Sin previo aviso, Rian pateó de repente la espinilla de Serben. Serben se sujetó la pierna, conteniendo a duras penas un grito.

—¡Ugh! ¿Por qué me pateas? Podrías haber... ¡hablado simplemente! —Serben hizo una mueca mientras apenas lograba articular las palabras.

—Has estado actuando especialmente tonto hoy. He notado que vuelves en ti cuando te doy un buen golpe.

—¿A qué te refieres con «un buen golpe»?

—Tsk, tsk... Esa sirvienta es ahora una dama de compañía, como la hija del duque Schreiden. ¿Acaso no entiendes lo que eso significa?

—¿Eh?

Serben soltó su espinilla y se quedó mirando a Rian. —No sugeriste convertirla en dama de compañía sin una razón, ¿verdad?
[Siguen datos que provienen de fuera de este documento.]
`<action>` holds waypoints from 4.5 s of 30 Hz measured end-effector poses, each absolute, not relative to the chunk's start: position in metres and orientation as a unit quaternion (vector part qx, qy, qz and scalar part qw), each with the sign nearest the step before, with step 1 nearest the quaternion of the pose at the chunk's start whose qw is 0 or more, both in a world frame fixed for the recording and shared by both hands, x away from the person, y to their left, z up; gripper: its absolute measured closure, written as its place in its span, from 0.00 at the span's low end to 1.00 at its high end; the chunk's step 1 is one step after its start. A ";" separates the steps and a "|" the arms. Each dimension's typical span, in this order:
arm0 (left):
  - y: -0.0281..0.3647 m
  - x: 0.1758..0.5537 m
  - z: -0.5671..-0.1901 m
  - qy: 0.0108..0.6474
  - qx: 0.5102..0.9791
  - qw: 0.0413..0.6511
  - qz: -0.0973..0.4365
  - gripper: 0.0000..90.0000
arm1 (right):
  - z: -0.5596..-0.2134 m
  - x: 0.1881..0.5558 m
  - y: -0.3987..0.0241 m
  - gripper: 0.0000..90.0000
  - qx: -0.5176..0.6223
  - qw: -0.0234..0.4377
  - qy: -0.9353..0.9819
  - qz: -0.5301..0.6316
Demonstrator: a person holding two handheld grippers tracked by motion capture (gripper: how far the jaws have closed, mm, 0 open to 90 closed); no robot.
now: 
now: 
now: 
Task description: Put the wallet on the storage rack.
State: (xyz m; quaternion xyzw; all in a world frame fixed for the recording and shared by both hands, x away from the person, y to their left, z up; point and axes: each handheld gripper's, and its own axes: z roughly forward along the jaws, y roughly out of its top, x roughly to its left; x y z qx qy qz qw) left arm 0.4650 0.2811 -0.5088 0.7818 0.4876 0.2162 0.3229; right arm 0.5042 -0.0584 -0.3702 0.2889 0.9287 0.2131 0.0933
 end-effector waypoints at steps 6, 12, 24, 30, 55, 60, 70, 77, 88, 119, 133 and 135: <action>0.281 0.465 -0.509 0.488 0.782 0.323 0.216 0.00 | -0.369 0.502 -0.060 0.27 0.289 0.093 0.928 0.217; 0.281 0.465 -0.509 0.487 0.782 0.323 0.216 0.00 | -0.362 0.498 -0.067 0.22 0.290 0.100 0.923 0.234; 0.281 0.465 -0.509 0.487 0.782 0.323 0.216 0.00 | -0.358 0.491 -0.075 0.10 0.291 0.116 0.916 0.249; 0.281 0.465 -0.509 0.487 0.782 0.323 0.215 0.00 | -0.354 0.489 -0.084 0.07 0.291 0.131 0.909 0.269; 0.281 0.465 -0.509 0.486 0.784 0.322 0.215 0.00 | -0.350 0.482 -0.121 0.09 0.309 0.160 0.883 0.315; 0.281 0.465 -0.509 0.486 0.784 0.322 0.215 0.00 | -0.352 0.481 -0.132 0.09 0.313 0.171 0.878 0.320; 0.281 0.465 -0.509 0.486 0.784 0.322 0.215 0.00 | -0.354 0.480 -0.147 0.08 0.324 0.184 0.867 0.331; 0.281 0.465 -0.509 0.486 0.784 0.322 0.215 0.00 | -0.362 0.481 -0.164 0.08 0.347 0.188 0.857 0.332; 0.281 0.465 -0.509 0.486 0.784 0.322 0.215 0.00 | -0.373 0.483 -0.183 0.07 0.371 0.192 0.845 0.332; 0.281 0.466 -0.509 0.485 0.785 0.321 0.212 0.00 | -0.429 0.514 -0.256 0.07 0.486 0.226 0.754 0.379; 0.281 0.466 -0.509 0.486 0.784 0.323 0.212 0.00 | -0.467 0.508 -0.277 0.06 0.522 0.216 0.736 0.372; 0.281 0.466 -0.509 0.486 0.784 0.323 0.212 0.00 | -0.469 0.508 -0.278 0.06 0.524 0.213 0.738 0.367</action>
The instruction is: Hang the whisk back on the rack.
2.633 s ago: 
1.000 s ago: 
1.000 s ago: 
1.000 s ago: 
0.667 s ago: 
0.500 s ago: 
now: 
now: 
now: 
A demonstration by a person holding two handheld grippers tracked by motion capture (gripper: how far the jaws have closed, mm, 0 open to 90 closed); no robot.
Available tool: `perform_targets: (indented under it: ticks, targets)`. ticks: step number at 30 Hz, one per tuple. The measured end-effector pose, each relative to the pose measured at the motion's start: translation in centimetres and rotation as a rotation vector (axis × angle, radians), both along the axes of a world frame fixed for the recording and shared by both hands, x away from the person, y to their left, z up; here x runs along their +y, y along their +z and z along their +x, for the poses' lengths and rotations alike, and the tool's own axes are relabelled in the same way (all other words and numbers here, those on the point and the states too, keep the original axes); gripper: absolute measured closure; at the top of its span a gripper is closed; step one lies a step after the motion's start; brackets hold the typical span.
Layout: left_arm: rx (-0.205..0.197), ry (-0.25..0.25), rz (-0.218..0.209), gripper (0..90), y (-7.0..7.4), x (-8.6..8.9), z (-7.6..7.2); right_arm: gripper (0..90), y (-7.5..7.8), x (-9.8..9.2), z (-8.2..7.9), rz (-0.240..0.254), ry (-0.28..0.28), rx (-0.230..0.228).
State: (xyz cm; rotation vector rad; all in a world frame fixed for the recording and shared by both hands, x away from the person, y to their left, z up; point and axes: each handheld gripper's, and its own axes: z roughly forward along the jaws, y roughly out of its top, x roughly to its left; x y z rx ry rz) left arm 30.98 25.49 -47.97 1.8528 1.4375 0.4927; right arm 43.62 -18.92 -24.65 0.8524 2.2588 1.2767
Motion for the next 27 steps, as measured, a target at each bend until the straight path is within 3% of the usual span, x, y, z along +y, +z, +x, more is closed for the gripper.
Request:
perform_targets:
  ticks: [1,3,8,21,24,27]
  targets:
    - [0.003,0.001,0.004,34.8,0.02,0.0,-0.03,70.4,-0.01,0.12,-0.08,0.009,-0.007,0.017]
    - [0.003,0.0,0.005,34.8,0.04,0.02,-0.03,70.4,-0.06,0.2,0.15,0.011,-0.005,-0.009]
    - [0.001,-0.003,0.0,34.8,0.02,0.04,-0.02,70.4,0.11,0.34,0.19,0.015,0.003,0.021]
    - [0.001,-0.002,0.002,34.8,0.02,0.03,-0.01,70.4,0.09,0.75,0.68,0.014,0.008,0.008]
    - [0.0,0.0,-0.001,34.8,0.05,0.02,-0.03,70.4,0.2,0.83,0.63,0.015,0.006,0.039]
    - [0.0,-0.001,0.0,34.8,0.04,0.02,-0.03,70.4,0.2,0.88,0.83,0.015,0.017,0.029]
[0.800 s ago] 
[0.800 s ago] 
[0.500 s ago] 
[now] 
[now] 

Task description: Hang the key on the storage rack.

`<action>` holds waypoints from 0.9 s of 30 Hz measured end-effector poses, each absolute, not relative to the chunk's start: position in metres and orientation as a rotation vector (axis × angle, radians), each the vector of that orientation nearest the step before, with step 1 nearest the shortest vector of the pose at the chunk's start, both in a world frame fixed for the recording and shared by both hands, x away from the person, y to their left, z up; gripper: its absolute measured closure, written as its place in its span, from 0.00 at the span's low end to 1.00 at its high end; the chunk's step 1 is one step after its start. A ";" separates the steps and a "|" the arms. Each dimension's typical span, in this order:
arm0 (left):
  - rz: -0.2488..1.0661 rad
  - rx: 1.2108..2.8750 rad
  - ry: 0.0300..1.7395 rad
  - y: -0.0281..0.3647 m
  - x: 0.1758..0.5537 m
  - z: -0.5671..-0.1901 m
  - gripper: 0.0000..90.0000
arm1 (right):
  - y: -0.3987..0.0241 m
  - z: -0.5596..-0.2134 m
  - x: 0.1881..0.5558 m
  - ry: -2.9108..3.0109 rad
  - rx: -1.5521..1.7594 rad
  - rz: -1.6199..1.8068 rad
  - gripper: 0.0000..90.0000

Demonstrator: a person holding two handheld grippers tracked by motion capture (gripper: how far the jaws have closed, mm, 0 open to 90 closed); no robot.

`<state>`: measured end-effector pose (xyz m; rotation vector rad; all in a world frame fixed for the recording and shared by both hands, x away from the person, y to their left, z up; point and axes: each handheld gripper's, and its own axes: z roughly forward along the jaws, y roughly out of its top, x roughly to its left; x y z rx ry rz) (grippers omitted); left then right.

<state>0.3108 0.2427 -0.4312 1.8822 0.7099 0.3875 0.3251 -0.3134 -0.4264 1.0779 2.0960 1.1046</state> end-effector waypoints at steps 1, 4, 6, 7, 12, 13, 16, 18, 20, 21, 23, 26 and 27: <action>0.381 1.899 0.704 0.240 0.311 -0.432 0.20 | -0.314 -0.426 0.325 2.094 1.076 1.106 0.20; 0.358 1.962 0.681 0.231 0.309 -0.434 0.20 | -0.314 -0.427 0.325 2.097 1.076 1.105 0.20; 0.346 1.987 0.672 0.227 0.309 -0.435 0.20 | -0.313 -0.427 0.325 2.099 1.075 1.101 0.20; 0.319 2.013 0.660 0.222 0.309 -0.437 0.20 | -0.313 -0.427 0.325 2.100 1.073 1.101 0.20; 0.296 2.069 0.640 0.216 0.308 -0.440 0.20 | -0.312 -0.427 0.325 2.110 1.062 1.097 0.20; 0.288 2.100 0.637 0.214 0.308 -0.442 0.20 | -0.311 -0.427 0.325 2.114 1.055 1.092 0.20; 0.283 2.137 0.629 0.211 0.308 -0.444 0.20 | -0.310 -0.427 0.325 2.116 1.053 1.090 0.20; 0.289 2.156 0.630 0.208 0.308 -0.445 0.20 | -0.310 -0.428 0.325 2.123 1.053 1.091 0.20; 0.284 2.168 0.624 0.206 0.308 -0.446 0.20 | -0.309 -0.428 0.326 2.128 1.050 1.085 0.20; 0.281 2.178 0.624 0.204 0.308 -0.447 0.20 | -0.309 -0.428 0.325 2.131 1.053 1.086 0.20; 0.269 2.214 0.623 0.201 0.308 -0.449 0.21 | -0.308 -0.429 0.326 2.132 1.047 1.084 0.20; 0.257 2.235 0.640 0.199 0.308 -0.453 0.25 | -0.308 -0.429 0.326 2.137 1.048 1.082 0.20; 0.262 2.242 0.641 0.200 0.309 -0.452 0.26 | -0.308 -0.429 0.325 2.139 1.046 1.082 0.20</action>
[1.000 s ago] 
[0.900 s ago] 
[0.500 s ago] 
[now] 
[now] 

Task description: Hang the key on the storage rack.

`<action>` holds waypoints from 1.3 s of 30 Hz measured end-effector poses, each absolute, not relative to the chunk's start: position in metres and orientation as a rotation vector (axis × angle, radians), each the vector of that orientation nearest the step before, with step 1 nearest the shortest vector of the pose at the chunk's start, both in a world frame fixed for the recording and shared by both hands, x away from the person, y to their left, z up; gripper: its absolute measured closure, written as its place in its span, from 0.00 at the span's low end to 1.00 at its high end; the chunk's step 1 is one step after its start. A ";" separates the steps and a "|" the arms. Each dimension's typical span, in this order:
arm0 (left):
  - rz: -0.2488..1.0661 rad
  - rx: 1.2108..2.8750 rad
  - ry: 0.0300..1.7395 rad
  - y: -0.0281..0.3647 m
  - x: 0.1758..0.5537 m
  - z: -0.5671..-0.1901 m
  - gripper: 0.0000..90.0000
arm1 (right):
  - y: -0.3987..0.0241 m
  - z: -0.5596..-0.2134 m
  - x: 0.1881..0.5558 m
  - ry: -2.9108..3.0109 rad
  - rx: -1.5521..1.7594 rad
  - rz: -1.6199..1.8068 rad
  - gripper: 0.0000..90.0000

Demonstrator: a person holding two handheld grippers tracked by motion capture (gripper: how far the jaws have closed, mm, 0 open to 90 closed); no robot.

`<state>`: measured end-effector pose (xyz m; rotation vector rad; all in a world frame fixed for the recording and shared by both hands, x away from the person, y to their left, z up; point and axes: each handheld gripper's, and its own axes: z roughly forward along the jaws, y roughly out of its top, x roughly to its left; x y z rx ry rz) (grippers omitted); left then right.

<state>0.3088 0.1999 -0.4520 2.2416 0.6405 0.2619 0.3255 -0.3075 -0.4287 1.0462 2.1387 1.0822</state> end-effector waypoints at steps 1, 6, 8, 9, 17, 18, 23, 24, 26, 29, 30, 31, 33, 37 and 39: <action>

—La actual jefa de las damas de compañía en los aposentos de la Emperatriz es la marquesa Pashad.

—¿Y?

—Si de repente aparece la hija de un duque, ¿cómo crees que reaccionará la marquesa? Ser la jefa de las damas de compañía de la Emperatriz la convierte, esencialmente, en la segunda mujer más influyente de la alta sociedad. Naturalmente, todas las peticiones para Su Majestad deben pasar por la Casa Pashad.

La expresión de Serben cambió.

—¿Y entonces?

—Si hay algo sospechoso sobre la hija del duque Schreiden, no tendremos que mover ni un dedo; las ocho damas de compañía la investigarán a fondo por sí mismas.